Mientras que la virtud fue la principal preocupación de la filosofía desde el periodo clásico y durante toda la Edad Media, el Iluminismo hizo de la libertad, en especial la “libertad de la mente”, su preocupación central.

El propio liberalismo tuvo muchos padres, pero David Hume, Thomas Hobbes, John Locke y Jean Jacques Rousseau son sus fundadores más frecuentemente citados. De todos ellos, Locke fue la inspiración más importante para los fundadores de los Estados Unidos, la primera república liberal del mundo.

Siguiendo a Hobbes, Locke creía que el hombre, en su “estado natural”, es un sujeto solitario furiosamente egoísta, lo que provoca, inevitablemente, la supremacía del más fuerte sobre el más débil, limitando así la libertad de la mayoría.

Locke creía que la mayoría, formada por los débiles, había creado a los gobiernos para contener a los fuertes y reafirmar la libertad como derecho natural de todos. Sus ideas sobre la sociedad civil, la separación de los poderes y la tolerancia religiosa pretendían crear una sociedad racional, en que la libertad fuera maximizada y limitara las agresiones de los poderosos.

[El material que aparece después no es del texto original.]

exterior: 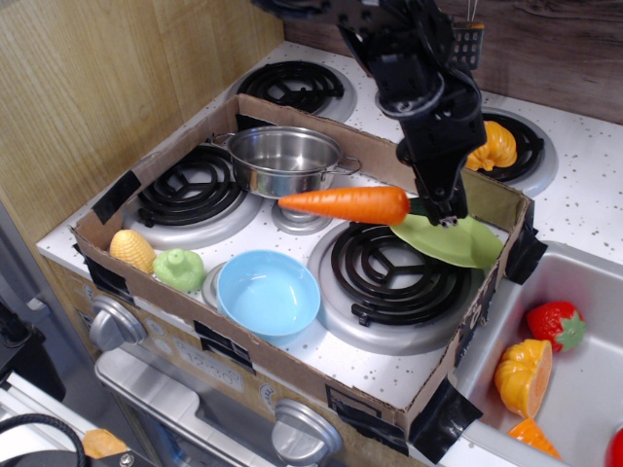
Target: Put carrot on plate
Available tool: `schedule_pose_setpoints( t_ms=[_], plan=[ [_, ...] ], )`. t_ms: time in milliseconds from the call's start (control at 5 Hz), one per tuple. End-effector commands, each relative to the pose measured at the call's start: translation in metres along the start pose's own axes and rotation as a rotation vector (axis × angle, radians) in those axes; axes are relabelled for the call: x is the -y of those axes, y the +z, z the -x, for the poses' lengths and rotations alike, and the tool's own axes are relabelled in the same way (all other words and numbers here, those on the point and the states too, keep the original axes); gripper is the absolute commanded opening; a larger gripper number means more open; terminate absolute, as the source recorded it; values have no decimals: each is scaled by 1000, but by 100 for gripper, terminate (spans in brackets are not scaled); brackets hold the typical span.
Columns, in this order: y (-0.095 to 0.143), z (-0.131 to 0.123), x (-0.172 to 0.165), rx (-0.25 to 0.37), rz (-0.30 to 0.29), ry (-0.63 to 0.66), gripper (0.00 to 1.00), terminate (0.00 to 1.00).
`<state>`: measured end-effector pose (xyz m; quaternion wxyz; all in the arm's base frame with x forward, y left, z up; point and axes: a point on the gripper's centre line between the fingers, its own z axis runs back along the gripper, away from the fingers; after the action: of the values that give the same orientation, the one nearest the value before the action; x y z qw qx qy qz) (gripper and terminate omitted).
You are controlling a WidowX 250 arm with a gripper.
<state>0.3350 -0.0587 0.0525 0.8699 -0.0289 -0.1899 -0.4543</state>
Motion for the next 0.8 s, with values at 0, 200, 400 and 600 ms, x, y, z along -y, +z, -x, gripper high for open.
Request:
schedule_pose_setpoints(
  t_ms=[0,200,400,600],
  plan=[
    [-14,-28,-5,61,-27,29,0,0],
    [-16,-32,1,100,-86,55,100,0],
    [5,-38,5,55,-221,54,100,0],
    [51,-48,6,-24,-290,57,100,0]
  ],
)
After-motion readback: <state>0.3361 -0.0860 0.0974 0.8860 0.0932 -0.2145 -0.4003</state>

Pero, como C. B. MacPherson demostró en su libro de 1962, La Teoría Política del Individualismo Posesivo: de Hobbes a Locke, la noción de libertad de Locke era mecánica, relativista y caracterizada por el “individualismo posesivo”, que para MacPherson, indicaba lo individual como la posesión de sí mismo. Mientras que el sacerdote John Donne escribió que “ningún hombre es una isla / cada hombre es un pedazo de continente / una parte de lo fundamental”, Locke decía que cada hombre es, sí, una isla, y que el propósito del Estado es garantizar la alegre independencia de cada hombre frente a los demás.

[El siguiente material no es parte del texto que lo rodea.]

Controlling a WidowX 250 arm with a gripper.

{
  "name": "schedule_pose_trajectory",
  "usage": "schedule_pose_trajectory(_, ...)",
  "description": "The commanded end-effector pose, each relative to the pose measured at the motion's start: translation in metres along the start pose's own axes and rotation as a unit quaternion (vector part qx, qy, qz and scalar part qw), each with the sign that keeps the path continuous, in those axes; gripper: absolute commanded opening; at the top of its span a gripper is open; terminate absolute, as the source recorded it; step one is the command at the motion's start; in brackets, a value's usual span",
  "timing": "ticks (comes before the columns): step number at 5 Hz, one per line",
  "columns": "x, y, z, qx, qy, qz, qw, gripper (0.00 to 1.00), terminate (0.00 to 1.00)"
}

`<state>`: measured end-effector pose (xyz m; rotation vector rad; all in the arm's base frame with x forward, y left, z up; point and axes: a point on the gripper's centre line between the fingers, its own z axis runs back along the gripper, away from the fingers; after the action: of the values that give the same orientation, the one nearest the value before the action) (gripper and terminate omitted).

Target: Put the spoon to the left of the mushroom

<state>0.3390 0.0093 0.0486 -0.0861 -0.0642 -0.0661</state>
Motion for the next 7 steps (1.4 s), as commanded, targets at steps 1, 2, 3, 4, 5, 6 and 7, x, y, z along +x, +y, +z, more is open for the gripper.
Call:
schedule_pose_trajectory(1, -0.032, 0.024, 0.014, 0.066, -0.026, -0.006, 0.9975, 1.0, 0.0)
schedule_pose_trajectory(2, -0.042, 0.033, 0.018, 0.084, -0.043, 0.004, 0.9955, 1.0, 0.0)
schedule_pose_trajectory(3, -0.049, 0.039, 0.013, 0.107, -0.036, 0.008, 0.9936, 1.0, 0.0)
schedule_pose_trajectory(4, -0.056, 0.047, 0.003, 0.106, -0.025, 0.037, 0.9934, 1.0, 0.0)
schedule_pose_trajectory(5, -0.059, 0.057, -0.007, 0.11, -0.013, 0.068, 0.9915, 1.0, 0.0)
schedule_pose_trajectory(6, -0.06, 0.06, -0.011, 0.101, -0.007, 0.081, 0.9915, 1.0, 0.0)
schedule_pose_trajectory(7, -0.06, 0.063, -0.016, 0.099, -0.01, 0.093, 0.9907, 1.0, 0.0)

De acuerdo con MacPherson, Locke entendía la libertad como “ser libre de las voluntades de los otros”, de la dependencia de los otros y las obligaciones hacia la sociedad.

“Si lo que vuelve a un hombre un ser humano es ser libre de las voluntades de los demás”, escribió MacPherson, “entonces la libertad de cada individuo sólo puede ser legítimamente limitada por las obligaciones y reglas necesarias para garantizar las mismas libertades hacia los otros”.

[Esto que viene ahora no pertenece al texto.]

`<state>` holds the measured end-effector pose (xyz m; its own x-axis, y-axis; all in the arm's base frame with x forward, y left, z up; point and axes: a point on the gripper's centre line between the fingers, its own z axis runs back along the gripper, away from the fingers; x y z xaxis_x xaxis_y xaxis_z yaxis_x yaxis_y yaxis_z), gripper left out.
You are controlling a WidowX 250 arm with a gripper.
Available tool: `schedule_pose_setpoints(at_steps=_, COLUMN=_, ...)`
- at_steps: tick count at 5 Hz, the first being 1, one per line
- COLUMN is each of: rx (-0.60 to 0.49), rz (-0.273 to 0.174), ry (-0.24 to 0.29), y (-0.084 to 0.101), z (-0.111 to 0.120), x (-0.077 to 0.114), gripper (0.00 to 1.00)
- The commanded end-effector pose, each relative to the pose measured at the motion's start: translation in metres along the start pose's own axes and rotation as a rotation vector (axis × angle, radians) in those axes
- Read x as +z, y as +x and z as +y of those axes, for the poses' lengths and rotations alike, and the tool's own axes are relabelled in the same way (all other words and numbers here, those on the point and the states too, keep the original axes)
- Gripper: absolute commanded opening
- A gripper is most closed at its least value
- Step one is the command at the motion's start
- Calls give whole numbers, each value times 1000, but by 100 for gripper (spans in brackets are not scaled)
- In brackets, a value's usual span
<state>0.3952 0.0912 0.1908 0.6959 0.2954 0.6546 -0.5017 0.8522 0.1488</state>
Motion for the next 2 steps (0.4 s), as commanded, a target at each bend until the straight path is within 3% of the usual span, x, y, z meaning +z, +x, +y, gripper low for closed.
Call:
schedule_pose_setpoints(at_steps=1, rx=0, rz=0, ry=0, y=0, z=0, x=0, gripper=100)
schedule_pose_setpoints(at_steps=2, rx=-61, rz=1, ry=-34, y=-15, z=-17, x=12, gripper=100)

Este es el centro tanto del liberalismo político-económico de la derecha como del libertinaje socio-moral de la izquierda. Esta es la base tanto para una reforma del capitalismo que sacude a la sociedad de sus bases morales tradicionales cuanto para la aventura moral que “descubre” infinitos nuevos “derechos” sexuales y sociales. Esta es la fuente de la indiferencia religiosa y el secularismo. Esta es el pilar del consumismo y la comercialización de las personas humanas y las relaciones.

Se considera, y aún se presupone hoy en muchos lugares, que el liberalismo político y económico no ejercería ningún efecto sobre el carácter social y moral de un pueblo, a no ser, en todo caso, algún efecto de “refuerzo positivo”.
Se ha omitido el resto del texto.